**WHAT NEEDS TO BE DONE:** How many lines in the data below contain the string "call"? State that number only.

————

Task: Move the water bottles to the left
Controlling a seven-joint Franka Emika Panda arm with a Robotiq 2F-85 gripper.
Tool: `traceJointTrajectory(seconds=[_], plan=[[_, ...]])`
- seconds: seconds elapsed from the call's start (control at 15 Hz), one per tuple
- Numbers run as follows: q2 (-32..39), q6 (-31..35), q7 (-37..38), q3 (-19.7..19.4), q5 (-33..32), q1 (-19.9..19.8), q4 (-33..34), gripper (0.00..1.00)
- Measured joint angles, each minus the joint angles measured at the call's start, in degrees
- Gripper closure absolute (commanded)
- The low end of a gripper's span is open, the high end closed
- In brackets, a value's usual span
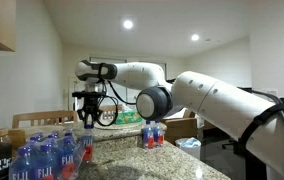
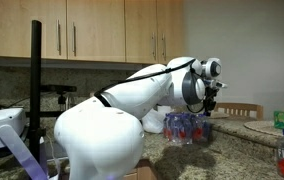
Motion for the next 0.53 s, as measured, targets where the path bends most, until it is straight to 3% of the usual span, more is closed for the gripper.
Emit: traceJointTrajectory(seconds=[0.53], plan=[[-0.2,-0.8,1.0,-3.0,-2.5,1.3,0.0,0.91]])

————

**WRITTEN RESPONSE:** 2